The ASUS P5E Motherboard

Backing up Computers

Copyright 2010 by Stephen Vermeulen
Last updated: 2010 Oct 24
Computer Cases





120px adapter aimed album algorithm ap athlon bbc blocks body border cdrom chunk conventional couple created cycle day dec fly freshmeat fun hit loose manager managing needing nov nt4 particularly picture protection question rate recently recovery redundancy references replace restored results sections secure seem sets setting sheet sold special thoughts tomshardware trying university viable worked

There are a few different approaches to the problem of backing up a PC these days:

  1. don't worry-be happy, backing up is hard to do so just restore everything from scratch after your system crashes. The big problems with this is you are going to loose a lot of data (that you created or downloaded...) that is not on those install disks, and its going to take hours or days to restore your system.
  2. use a conventional backup program, perhaps even the one Microsoft supplies. These tools will pretty much write everything to a tape, a CD or some other form of removable media (or perhaps a second hard drive). My ArcvBack program suite is a set of backup and restore utilities that implement a conventional (full plus incremental) backup system, it is particularly suited to disk-to-disk (D2D) and disk-to-DVD backup strategies.
  3. use an image backup tool (like Drive Image or Ghost or Roxio's Take Two (no longer sold), NovaStor's InstantRecovery, V-Com's DriveImage (part of DriveWorks which is reviewed here), and perhaps even the open sourced PartImage with home page here). NTI's Backup Now also does image backups. Slashdot has an article on imaging tools here.
  4. Clonezilla (mentioned here) is a drive imaging and cloning system based on Linux that can be run from a server, bootable CDROM or bootable flash drive.
  5. Acronis' TrueImage  also does image backups. In June 2003 I used version 6.0 of TrueImage to backup an 18GB SCSI drive to files on a spare 40GB IDE drive and then restored this image to a new 36GB SCSI drive while increasing the sizes of some of the partitions at the same time.
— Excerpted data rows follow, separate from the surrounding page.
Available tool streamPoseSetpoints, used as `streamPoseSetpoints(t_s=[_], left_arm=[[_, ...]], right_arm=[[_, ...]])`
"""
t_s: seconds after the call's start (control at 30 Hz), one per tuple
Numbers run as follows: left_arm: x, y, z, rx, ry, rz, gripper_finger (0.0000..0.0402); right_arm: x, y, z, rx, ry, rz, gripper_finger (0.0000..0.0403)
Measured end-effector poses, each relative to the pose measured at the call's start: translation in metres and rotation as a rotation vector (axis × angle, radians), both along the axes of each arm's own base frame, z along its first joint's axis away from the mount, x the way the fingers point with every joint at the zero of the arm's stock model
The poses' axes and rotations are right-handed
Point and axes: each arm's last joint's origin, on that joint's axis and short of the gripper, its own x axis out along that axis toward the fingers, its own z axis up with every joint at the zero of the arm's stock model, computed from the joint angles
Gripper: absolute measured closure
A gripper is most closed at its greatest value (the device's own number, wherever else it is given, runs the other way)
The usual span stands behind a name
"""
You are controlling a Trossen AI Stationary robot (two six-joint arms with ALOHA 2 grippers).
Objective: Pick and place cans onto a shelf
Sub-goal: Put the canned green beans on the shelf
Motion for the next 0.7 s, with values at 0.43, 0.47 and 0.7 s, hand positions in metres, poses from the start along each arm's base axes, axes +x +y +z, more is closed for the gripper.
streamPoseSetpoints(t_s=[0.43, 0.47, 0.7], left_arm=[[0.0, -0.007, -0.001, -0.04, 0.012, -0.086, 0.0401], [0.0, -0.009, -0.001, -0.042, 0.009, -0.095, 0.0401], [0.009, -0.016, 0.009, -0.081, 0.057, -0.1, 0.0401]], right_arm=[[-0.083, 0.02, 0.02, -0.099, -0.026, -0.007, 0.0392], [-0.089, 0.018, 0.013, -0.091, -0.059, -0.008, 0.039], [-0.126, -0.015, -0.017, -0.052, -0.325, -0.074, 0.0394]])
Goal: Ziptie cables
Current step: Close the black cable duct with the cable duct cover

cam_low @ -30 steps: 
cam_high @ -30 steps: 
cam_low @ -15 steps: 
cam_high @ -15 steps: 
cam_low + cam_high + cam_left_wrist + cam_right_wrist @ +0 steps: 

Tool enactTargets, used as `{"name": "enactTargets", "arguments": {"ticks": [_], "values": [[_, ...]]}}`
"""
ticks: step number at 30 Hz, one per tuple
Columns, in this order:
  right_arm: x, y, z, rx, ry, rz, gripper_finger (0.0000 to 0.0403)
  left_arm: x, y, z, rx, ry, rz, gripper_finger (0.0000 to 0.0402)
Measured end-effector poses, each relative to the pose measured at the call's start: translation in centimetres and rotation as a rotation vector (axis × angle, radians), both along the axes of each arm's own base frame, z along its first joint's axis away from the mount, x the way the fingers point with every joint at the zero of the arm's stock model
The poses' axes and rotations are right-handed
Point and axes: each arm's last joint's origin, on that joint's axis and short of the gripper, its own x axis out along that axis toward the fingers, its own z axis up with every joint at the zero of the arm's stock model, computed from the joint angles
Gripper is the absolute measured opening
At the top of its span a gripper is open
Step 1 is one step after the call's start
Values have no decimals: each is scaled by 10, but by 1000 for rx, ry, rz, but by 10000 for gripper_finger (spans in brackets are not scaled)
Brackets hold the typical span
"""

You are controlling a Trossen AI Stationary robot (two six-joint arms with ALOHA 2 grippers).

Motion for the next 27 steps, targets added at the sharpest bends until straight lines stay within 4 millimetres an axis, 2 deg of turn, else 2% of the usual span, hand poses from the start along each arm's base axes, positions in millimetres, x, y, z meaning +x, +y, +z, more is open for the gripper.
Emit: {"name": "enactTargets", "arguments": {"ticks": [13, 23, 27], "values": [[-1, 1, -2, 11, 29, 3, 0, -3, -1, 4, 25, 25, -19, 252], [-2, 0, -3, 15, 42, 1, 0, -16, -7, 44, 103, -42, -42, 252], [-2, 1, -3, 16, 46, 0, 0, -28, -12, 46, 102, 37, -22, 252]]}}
This worked quite well, even though the partitions were a mixture of FAT16, FAT32, NTFS and Linux ext2 types. It appeared to be about the same speed as Ghost. In fact, Acronis was running a special at the time whereby you could upgrade from Ghost to TrueImage for US$9.99. TrueImage also has the ability to backup to a network drive, it gets its network configuration from DHCP (so if you have a DHCP server this is a breeze) and it allows you to backup to any Windows shared drive you can supply a user name and password for. I was quite impressed with their installer, when it offered to make bootable disks for standalone backup or recovery it detected by 24x CD burner and offered to burn a bootable CDROM. I put in a blank CD and in less than a minute it had burned the disk, and it even works!
  6. The freeware DrvImagerXP does this for FAT and NTFS. These tools will write an exact copy of your hard drive, or selected partitions on it, to some other drive (perhaps across a network), or to some removable media such as tape or CD. The advantage this has is that the restoration process can be a lot faster since you do not have to first install an operating system, the correct drivers for your system and then the back utility. How much faster? With an image restore program you can install a brand new hard drive and have the operating system and a couple of gigabytes of user files back and the system working in about 30 minutes, while if you were to use the conventional route it is unlikely that you would have finished installing the new operating system by then. So for a PC used in an office you are looking at a 30 minute repair process instead of a 3-6 hour job.
  7. the new g4u (ghost for unix) is another possibility, especially if you want to keep the backup information on a small UNIX server
  8. get a RAID system. This will not completely remove the need for backups, but it can protect you against the all-to-common single hard drive failure. So for some people or for some types of data, this might be a viable option.
  9. BootIt, from TeraByte Unlimited is a boot manager, partitioning tool and imaging tool in one.
  10. Second Copy 2000 sounds like it might be a useful approach for backing up files that change often, by copying them to other drives on your network.
  11. HiveCache sounds like it might be a useful tool
  12. StompInc has BackUp MyPC (formerly Backup Exec Desktop by Veritas)
  13. WinImage, a shareware program allows you to also do "image-type" backups, it started with floppy disks but seems to support other types of media these days
  14. Lazy Mirror, will copy changed files to an archive on a separate partition
  15. Terabyte unlimited makes some drive image backup/restore software for Windows, DOS and Linux
I personally favor a combination of the second and third approaches, especially if you are using your PC for business purposes.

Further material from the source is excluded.